EXERCISE
Work through the listing below, copying each line that carries the word "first".

SUPPLIED INFORMATION

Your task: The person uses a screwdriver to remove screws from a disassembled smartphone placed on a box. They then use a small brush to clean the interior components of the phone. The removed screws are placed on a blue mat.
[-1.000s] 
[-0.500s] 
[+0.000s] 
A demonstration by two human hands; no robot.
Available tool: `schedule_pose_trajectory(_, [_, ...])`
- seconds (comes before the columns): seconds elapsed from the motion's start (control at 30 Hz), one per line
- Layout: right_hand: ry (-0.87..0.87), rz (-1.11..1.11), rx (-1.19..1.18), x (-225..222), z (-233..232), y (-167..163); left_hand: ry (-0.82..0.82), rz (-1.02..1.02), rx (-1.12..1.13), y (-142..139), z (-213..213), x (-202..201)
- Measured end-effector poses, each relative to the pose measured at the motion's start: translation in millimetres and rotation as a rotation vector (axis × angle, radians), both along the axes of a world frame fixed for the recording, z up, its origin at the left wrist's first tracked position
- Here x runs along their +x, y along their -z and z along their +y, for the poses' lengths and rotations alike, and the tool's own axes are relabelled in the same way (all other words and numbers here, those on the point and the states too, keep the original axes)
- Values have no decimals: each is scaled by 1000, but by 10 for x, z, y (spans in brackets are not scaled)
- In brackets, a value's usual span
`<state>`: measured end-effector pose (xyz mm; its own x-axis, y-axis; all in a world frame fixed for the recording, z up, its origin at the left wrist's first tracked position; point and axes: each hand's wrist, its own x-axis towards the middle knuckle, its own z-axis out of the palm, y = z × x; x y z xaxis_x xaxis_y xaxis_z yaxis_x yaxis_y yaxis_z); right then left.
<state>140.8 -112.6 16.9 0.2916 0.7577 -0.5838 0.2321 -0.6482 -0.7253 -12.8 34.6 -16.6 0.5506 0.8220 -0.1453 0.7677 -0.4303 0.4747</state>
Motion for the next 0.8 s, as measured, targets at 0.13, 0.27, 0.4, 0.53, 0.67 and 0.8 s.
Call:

RESULT FOR THIS EXERCISE
- Measured end-effector poses, each relative to the pose measured at the motion's start: translation in millimetres and rotation as a rotation vector (axis × angle, radians), both along the axes of a world frame fixed for the recording, z up, its origin at the left wrist's first tracked position
`<state>`: measured end-effector pose (xyz mm; its own x-axis, y-axis; all in a world frame fixed for the recording, z up, its origin at the left wrist's first tracked position; point and axes: each hand's wrist, its own x-axis towards the middle knuckle, its own z-axis out of the palm, y = z × x; x y z xaxis_x xaxis_y xaxis_z yaxis_x yaxis_y yaxis_z); right then left.

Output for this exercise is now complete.